### Problem description:
For each line below that includes the string "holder", show the whole line.

### Given data:
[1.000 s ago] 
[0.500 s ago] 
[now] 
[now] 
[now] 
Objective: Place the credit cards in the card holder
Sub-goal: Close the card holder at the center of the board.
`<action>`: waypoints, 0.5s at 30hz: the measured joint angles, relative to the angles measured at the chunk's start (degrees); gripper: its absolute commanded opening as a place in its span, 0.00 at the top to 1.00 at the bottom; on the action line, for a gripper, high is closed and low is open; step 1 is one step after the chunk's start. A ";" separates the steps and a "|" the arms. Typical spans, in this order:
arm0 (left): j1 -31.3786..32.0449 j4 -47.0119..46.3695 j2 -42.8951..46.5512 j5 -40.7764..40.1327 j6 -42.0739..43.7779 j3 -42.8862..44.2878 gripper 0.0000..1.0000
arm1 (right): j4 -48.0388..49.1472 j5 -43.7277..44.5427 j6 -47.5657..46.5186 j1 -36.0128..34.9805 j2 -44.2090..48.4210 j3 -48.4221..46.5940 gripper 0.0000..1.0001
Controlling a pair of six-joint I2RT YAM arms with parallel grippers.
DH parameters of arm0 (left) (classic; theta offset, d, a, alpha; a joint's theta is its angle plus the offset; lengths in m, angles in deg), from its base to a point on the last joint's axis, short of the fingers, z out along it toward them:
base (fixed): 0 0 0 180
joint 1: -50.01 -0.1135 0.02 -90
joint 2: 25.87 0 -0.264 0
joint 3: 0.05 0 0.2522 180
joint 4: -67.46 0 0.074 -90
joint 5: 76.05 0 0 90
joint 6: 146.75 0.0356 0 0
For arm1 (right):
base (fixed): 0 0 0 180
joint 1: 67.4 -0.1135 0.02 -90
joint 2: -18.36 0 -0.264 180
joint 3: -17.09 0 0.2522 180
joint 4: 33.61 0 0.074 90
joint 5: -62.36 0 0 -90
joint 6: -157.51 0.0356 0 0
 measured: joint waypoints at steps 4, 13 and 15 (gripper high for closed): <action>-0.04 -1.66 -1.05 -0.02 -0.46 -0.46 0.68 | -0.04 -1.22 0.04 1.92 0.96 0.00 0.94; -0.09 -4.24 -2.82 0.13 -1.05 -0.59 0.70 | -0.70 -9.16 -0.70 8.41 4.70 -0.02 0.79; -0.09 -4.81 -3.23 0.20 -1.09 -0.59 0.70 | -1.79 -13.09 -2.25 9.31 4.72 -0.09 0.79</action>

### Exercise response:
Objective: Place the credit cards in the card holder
Sub-goal: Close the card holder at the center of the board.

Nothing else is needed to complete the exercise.